### REQUIRED WORK
Reproduce exactly the first line of the material below and every line after it, ending with the line that contains "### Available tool". No pictures should be copied.
▼▼▼
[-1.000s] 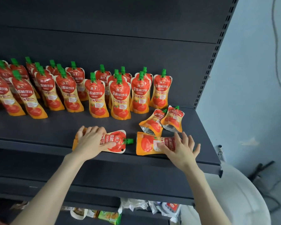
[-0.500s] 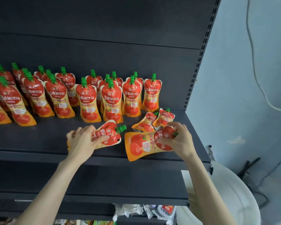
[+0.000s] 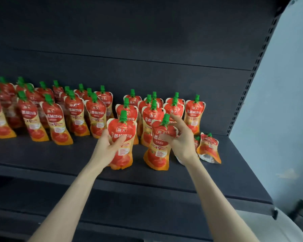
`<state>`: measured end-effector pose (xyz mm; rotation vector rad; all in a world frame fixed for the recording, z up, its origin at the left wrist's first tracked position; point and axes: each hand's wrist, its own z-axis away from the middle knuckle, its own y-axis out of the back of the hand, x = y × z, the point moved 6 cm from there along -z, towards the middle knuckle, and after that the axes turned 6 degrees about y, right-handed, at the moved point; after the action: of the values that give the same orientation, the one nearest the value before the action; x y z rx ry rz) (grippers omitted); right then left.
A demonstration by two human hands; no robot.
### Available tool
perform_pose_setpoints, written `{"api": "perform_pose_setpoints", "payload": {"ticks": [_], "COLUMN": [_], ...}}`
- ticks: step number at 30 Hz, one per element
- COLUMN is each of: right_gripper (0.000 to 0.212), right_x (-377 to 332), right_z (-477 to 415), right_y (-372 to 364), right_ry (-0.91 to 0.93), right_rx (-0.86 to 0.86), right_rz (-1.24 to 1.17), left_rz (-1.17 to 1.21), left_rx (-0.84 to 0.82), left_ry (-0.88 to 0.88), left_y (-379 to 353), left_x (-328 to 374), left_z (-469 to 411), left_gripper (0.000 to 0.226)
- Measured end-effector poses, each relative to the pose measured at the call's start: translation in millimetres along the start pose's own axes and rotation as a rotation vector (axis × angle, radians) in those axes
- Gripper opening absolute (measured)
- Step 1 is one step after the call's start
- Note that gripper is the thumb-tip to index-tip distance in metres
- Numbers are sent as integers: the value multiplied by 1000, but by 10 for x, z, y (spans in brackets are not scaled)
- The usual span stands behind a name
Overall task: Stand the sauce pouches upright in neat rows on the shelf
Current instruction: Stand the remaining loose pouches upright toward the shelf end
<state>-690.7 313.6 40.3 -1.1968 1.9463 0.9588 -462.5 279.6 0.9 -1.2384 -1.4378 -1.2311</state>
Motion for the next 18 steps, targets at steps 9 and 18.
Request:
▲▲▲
### SOLUTION TO THIS EXERCISE
[-1.000s] 
[-0.500s] 
[+0.000s] 
`<state>`: measured end-effector pose (xyz mm; rotation vector rad; all in a world frame fixed for the recording, z up, its origin at the left wrist's first tracked position; point and axes: each hand's wrist, its own z-axis away from the middle knuckle, its own y-axis out of the back of the hand, x = y × z, the point moved 6 cm from there along -z, towards the middle knuckle, and after that the axes turned 6 degrees about y, right-handed, at the moved point; after the action: of the values that give the same orientation, the one nearest the value before the action; x y z rx ry rz) (grippers omitted); right then left.
A demonstration by two human hands; no robot.
### Available tool

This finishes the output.